Investing.com -- Oil prices crept lower in Asian trade on Wednesday, shrugging off signs of a bigger-than-expected draw in U.S. inventories as concerns over worsening Chinese economic conditions and rising interest rates weighed.
Crude prices fell sharply from 2023 highs in recent sessions as weak economic indicators from top importer China continued to pour in, while signs of a potential resurgence in U.S. inflation boosted the dollar.
While oil prices were still trading relatively higher for the year on the prospect of tighter supplies, their stellar rally over the past two months now appeared to have run out of steam.
Brent oil futures fell 0.4% to $84.68 a barrel, while West Texas Intermediate crude futures fell 0.3% to $80.75 a barrel by 21:18 ET (01:18 GMT).
U.S. inventories see another big draw - API
Data from the American Petroleum Institute showed that U.S. oil stockpiles saw a much bigger-than-expected 6.2 million barrel draw in the week to August 11.
Analysts were expecting a moderate draw of 2.05 million barrels, after an unexpected build in inventories over the prior week. Government inventory data due later on Wednesday is forecast to show a 2.3 million barrel draw.
U.S. inventories were still nursing a record-high draw from late-July, as the country saw robust summer fuel demand and as global oil supplies tightened.
But higher fuel prices and strong retail spending factored into concerns that U.S. inflation will remain sticky in the near-term, potentially keeping the Federal Reserve hawkish for the coming months.
This notion boosted the dollar, which in turn weighed on oil prices, while markets also fretted over higher interest rates potentially denting oil demand later this year.

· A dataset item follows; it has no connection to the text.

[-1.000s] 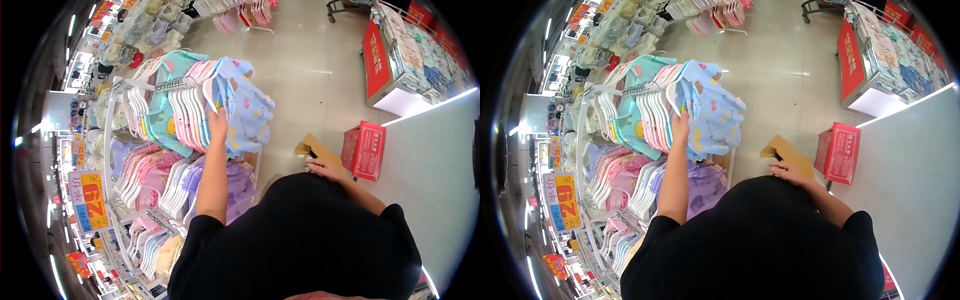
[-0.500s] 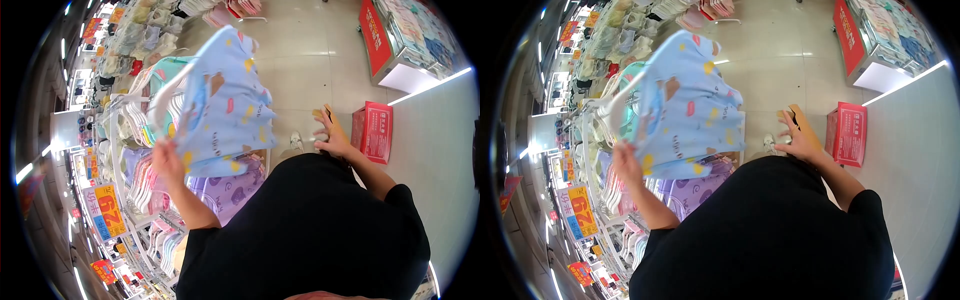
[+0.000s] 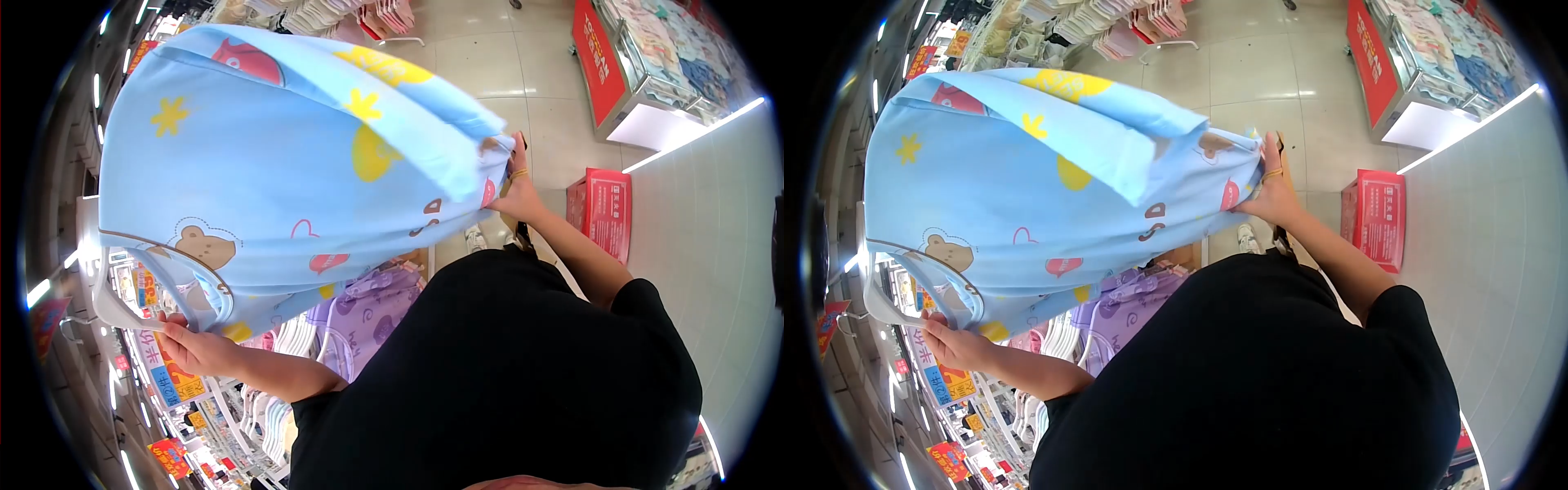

Tighter oil supplies, especially after bumper supply cuts by Saudi Arabia and Russia, are expected to keep a floor under crude prices for the remainder of 2023. But markets are beginning to doubt the outlook for oil demand amid rising interest rate risks and worsening economic conditions in major importer China.
Chinese fears weigh amid weak data, property market woes
Data on Tuesday showed that Chinese retail sales and industrial production grew much less than expected in July, capping off a series of weak economic readings for the month.
The world’s largest oil importer sank into disinflation during July, with the government now racing to roll out more economic support as a post-COVID recovery worsens.
While China unexpectedly cut interest rates on Tuesday, markets took little support as fears of a renewed property market meltdown also weighed. Focus is now largely on Country Garden Holdings (HK:2007) - China’s biggest property developer - as it struggles to meet its debt obligations and avert a potential default.